1. An LPWAN index (LPWAN-Dex) is defined to provide a fair basis for the comparison of performances among emerging LPWAN technologies according to specific application requirements. LPWAN-Dex helps to decide the applicability of LPWANs and select the most appropriate LPWAN technology that contributes to the achievement of best practices.

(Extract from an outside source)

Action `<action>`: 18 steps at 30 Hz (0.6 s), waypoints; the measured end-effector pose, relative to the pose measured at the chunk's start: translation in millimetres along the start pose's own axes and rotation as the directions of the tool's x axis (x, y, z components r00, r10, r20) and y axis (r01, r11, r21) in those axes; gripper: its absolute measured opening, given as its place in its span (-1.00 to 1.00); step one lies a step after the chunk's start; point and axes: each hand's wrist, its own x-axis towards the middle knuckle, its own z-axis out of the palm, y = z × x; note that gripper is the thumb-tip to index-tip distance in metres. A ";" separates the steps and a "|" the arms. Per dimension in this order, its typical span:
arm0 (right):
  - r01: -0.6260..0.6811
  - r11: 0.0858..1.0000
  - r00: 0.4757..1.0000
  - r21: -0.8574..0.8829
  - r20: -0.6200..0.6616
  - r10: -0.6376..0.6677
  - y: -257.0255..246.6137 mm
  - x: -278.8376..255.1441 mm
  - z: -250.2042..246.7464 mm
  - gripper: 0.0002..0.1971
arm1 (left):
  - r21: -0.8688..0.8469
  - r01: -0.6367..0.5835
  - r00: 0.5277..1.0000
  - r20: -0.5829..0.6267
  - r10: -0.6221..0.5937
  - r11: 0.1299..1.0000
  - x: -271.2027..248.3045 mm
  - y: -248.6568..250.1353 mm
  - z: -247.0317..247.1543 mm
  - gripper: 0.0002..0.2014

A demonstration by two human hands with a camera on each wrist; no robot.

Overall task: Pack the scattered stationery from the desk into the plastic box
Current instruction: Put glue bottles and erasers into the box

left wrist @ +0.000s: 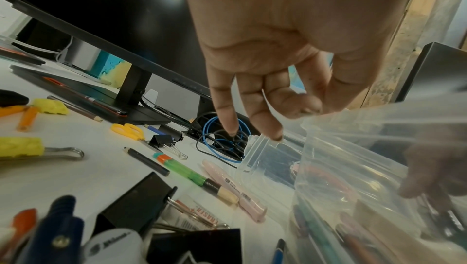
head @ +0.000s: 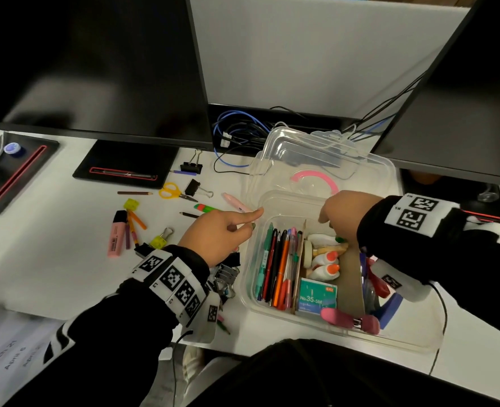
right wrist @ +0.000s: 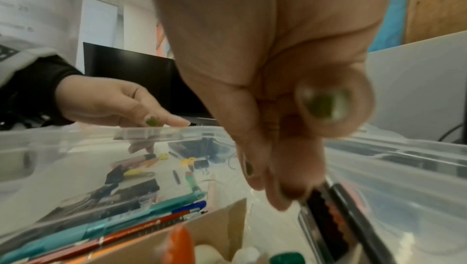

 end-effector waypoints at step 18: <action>-0.035 0.995 0.999 0.089 0.033 0.032 3.7 4.0 25.5 -0.63 | 0.113 -0.025 0.997 0.072 0.017 0.993 0.5 9.3 -10.4 -0.68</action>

2. The applicability of LPWANs in indoor localization is explored. LoRaWAN is selected, and indoor localization with boundary autocorrelation based on extreme received signal strength (ERSS) is proposed for indoor services that are latency-tolerant and location-based. ERSS is defined and sorted out to build a fingerprint radio map that is stable and robust against environmental dynamics. The searching complexity of conventional maximal likelihood estimation is relatively high when the fingerprint radio map is large. Thus, a novel RSS boundary autocorrelation-based location estimation algorithm is proposed to narrow the searching scope. Experimental results showed that the proposed method achieved sub-10-meter localization accuracy, which surpasses existing LPWAN-based localization systems.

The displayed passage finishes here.